Punk rock band
Actions speak louder than words. The band name alone indicated the intention of punk rock group Dead Kennedys’ music. Infamous for their shocking methods of expressing liberal political views, the Dead Kennedys plastered a place for themselves in the hall of fame for 1980s punk. However, the Dead Kennedys may have impacted society of the 1980s more by their behavior than their music. Steve Knopper from Music-Hound Rock summarized the Dead Kennedys’ impression upon culture by stating, “The Dead Kennedys, purposely provocative with their name, album covers, and titles … were more influential for what they did than how they sounded.” Starting by sadistically naming themselves after a family considered royalty by many Americans, the Dead Kennedys jammed their nine-year career as a band with outrageous stage antics, controversial songwriting, poignant album releases, and surprising community service. Dead Kennedys was the forum for political expressions against conservative politics, the religious right, and many social injustices. The group broke through barriers which helped form their legendary status in the underground punk scene of the 1980s. Their legacy inspired many other groups such as The Adolescents, Bad Brains, Henry Rollins, and Megadeth.
Members include Jello Biafra (born Eric Boucher), vocals; Klaus Fluoride, bass; East Bay Ray, guitar; and Darren H. Peligro (member from 1981-87), drums; and Bruce “Ted” Slesinger (member from 1978-81), drums.
Group formed in 1978 in San Francisco, CA; recorded several singles in 1979 and 1980; debut album, Fresh Fruit for Rotting Vegetables, released in 1980; formed Alternative Tentacles Records in 1981; released In God We Trust… and Plastic Surgery Disasters, 1982; Frankenchrist, with controversial poster insert released in 1985; Bedtime for Democracy released, 1986; posthumous compilation, Give Me Convenience or Give Me Death, released 1987.
Addresses: Record company —Alternative Tentacles Records, P.O. Box 419092, San Francisco, CA 94141-9092.
Jello Biafra (born Eric Boucher), moved from Boulder, Colorado to attend college at the University of California at Santa Cruz.
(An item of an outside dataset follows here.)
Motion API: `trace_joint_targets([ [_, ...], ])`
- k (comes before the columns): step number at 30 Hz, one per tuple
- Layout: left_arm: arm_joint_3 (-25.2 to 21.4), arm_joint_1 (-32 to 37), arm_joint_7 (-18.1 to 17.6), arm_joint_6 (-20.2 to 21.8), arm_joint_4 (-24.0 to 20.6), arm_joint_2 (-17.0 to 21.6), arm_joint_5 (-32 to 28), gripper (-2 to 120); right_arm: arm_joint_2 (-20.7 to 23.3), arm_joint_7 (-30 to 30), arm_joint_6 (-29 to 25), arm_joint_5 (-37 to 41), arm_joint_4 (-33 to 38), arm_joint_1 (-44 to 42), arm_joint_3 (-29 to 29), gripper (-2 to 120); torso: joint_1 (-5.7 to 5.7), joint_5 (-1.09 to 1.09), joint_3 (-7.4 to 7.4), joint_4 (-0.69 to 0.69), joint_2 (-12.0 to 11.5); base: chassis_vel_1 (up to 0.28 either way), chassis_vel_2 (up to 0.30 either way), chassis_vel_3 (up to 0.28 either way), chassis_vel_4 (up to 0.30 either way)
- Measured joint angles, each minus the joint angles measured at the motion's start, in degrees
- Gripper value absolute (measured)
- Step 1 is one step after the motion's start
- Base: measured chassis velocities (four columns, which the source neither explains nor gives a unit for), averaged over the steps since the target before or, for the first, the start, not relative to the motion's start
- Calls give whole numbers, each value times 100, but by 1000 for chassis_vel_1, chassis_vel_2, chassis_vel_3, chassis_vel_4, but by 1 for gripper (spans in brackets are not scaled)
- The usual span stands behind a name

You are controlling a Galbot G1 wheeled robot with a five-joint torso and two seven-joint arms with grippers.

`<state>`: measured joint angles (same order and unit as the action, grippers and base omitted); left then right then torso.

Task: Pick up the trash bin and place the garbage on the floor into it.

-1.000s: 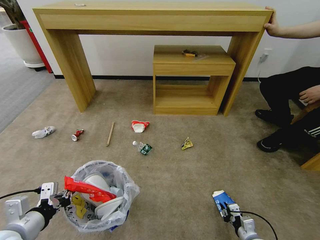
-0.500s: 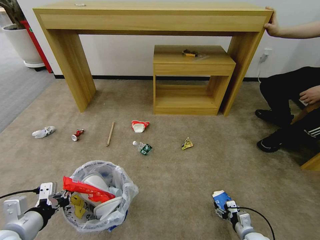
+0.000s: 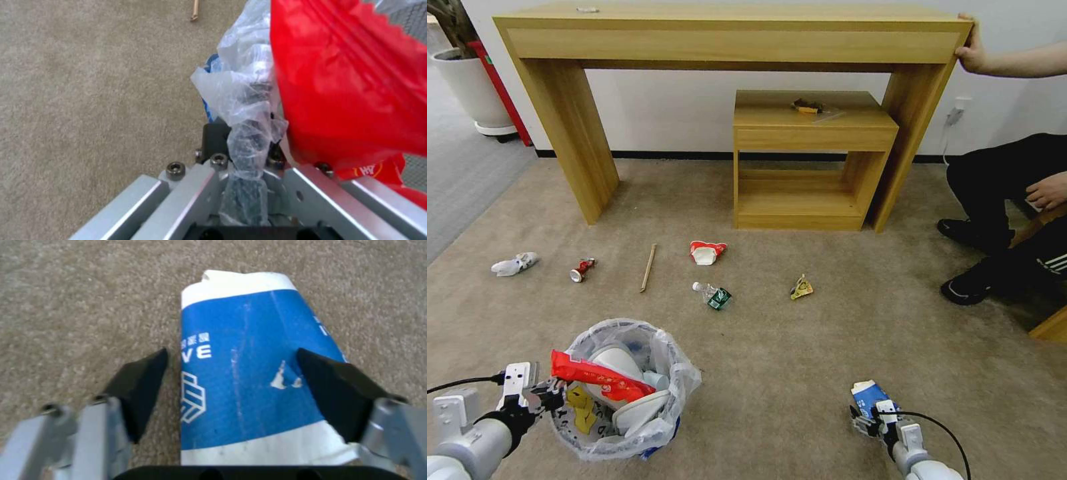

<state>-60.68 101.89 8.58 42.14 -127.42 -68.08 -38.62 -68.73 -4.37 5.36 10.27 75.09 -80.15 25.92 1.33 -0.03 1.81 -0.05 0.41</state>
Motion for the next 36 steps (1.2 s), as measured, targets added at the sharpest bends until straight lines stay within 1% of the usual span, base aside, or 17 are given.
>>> trace_joint_targets([
  [1,1,-4,1,0,6,3,0,0,-23,13,-13,-1,-34,12,10,68,0,-1,0,0,0,0,0,0,0],
  [2,1,-4,1,0,6,3,0,0,-23,13,-13,-1,-34,12,10,68,0,-1,0,0,0,0,0,0,0],
  [4,8,-19,4,0,12,11,-1,0,-54,19,-46,-1,-81,18,19,60,0,1,0,0,1,0,0,0,0],
  [5,8,-19,4,0,12,11,-1,0,-54,19,-46,-1,-81,18,19,60,0,1,0,0,1,0,0,0,0],
  [8,42,-64,4,0,14,17,-1,0,-78,4,-105,-3,-119,12,49,43,0,3,0,3,1,0,0,0,0],
  [9,42,-64,4,0,14,17,-1,0,-78,4,-105,-3,-119,12,49,43,0,3,0,3,1,0,0,0,0],
  [12,71,-90,3,0,4,15,4,0,-95,1,-154,0,-159,5,88,32,0,4,0,3,1,0,0,0,0],
  [13,71,-90,3,0,4,15,4,0,-95,1,-154,0,-159,5,88,32,0,4,0,3,1,0,0,0,0],
  [16,73,-82,2,0,-25,4,12,0,-109,8,-186,11,-185,0,130,25,-1,2,0,1,1,0,0,0,0],
  [17,73,-82,2,0,-25,4,12,0,-109,8,-186,11,-185,0,130,25,-1,2,0,1,1,0,0,0,0],
  [19,67,-66,2,0,-52,-4,16,0,-139,30,-198,16,-188,-4,144,18,0,1,0,1,1,0,0,0,0],
  [21,64,-58,2,0,-69,-6,16,0,-154,39,-202,17,-188,-7,151,15,0,1,0,1,1,0,0,0,0],
  [23,55,-47,3,0,-113,-6,14,0,-188,57,-204,23,-180,-15,169,9,0,1,0,0,1,0,0,0,0],
  [24,55,-47,3,0,-113,-6,14,0,-188,57,-204,23,-180,-15,169,9,0,1,0,0,1,0,0,0,0],
  [27,55,-47,4,0,-135,-9,14,0,-231,65,-205,47,-180,-21,203,3,0,0,0,-1,1,0,0,0,0],
  [33,60,-46,5,0,-167,-11,6,0,-286,58,-278,60,-208,-33,277,2,0,3,1,2,1,0,0,0,0],
  [36,58,-55,1,0,-190,9,-34,0,-305,62,-355,-3,-98,-93,383,2,0,6,1,1,0,0,0,0,0],
])
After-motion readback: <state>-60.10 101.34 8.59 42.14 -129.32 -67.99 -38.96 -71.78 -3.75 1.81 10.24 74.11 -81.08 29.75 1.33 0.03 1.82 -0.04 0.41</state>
Shows by the Sex Pistols and the Ramones set fire to the furnace within Biafra which fueled groundbreaking accomplishments in the punk music community. The energy and politics of the San Francisco punk scene impressed Biafra. According to an account from the group’s record label web page, “After seeing early performances of The Saints and Wire, among others in London that summer, Biafra discovered that the early San Francisco punk scene (Avengers, Dils, Zeros, etc.) was far more raw and primal than anything he had seen so far.”
The Dead Kennedys formed in San Francisco in July 1978 after Biafra answered an ad in a music paper placed by East Bay Ray. Klaus Fluoride joined Biafra and Ray to play bass, a second guitarist, named 6025 joined. Bruce Slesinger (a.k.a. Ted) pounded out the beat on drums. Boucher chose a name which signified glaring social injustices which his own country was involved in during the late 1960s and early 1970s. Jello reflected the disgusting western consumerism his culture was thriving on while Biafra referred to the desperate republic in Africa whose struggle for independence was crushed through a food blockade by British and United States governments.
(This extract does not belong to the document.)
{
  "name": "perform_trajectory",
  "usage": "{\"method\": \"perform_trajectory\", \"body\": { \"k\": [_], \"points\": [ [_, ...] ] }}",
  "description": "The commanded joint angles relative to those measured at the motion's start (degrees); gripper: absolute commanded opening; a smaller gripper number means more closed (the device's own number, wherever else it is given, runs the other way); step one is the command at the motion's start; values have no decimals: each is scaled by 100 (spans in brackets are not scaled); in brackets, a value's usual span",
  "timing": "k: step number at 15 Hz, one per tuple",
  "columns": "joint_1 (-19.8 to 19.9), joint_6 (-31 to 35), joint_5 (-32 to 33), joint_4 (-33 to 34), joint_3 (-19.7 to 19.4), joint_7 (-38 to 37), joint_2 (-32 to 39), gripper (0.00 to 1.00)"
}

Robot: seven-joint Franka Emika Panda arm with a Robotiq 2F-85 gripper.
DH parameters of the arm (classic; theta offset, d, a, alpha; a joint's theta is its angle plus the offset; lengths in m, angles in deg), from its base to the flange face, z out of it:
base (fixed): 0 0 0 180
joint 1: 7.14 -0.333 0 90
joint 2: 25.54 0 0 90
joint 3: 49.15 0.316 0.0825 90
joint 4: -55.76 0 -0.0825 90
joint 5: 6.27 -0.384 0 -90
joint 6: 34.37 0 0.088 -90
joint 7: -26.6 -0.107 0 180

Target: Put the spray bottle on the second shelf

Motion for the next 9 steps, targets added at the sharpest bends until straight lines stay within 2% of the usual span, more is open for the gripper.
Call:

It began in San Francisco’s North Beach area in July 1978. Mabuhay Gardens, a Filipino restaurant which was a spot for punk music for close to a decade, was the location of the Dead Kennedys’ first gig. Dead Kennedys performances were chaotic and full of theatrics, with Biafra’s political lessons thrown at the crowd throughout the set. Police often showed up at shows because of the group’s antics. Not surprisingly, the band’s conduct chased away mainstream record labels. They played in the Bay Area for the first couple of years, gaining a faithful underground following. A tour in Britain in late 1980 established the Dead Kennedys as a prominent band in the underground scene, as well as attracted Sex Pistols and Clash fans.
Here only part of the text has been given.